確実な安全をもとめる一般のひとびとと,放射線などに関する専門家とのあいだのギャップが,ひとびとに不安をあたえているようにみえる.
ひとびとがもとめるのはふだんどおり行動しても放射能で絶対に影響がでないという安全・安心,ホウレンソウをたべても絶対に安全・安心だという保証なのだろう. しかし,専門家は決して 「絶対に安全」 だとはいわない. それは,たとえ原発が存在しない状況でも科学的には絶対に安全ということはいえないからだ.
自然に存在する放射能も,ふえたりへったりする. しかし,ほとんど確実に安全な状態だ. しかし,そのばあいでも科学的には絶対に安全とはいえないだろう. つまり,安全でない確率は 0 ではない. 福島第 1 原発の事故がおこった現在では,安全でない確率がそれより増加していることはたしかだろう. それでもほとんど 0 であり,安心してよい水準だということができる.
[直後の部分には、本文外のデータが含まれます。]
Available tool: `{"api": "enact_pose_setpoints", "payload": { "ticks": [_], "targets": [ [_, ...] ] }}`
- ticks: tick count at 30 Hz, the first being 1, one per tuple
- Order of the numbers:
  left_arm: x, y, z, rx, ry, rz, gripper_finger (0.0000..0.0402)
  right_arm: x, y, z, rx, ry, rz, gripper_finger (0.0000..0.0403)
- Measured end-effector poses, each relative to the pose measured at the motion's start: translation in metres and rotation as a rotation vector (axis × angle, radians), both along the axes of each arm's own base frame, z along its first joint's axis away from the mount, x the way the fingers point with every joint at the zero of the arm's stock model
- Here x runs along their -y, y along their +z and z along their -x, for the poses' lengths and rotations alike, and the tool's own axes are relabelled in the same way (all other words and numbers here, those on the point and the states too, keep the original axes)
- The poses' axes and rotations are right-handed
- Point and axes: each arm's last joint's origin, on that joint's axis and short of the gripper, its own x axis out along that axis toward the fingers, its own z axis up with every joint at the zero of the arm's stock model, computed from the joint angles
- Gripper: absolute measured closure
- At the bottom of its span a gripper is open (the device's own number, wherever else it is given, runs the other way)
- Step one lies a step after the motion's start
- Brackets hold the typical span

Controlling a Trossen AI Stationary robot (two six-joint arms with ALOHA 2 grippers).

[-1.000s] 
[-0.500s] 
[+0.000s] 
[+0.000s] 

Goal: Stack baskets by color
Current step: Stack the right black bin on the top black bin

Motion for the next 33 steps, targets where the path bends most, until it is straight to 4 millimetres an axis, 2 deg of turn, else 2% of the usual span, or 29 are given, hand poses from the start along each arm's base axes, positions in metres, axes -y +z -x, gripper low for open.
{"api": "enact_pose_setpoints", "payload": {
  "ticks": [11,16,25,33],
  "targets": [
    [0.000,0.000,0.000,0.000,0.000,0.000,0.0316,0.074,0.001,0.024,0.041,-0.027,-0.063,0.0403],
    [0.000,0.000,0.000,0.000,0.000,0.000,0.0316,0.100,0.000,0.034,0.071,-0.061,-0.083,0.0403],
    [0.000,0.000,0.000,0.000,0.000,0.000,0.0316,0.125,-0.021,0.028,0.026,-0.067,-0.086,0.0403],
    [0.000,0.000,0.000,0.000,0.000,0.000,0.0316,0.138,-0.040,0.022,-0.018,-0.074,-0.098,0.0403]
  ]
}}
しかし,0 でない以上は専門家は絶対に安全だとはいえない. それは,そう言うのが科学的な態度だからであり,責任を回避するためではない. しかし,そういう確率的な思考になれていない,あるいはそれが理解できない一般人のなかには,絶対の安全を保証してくれなければ不安におちいるひともでてくる. 専門家や政府に対する不信もでてくる.
このギャップはうめるのがむずかしい. しかし,うめないかぎりは,ホウレンソウが売れないことをはじめとして,いろいろな問題がでてくるのはさけられないだろう.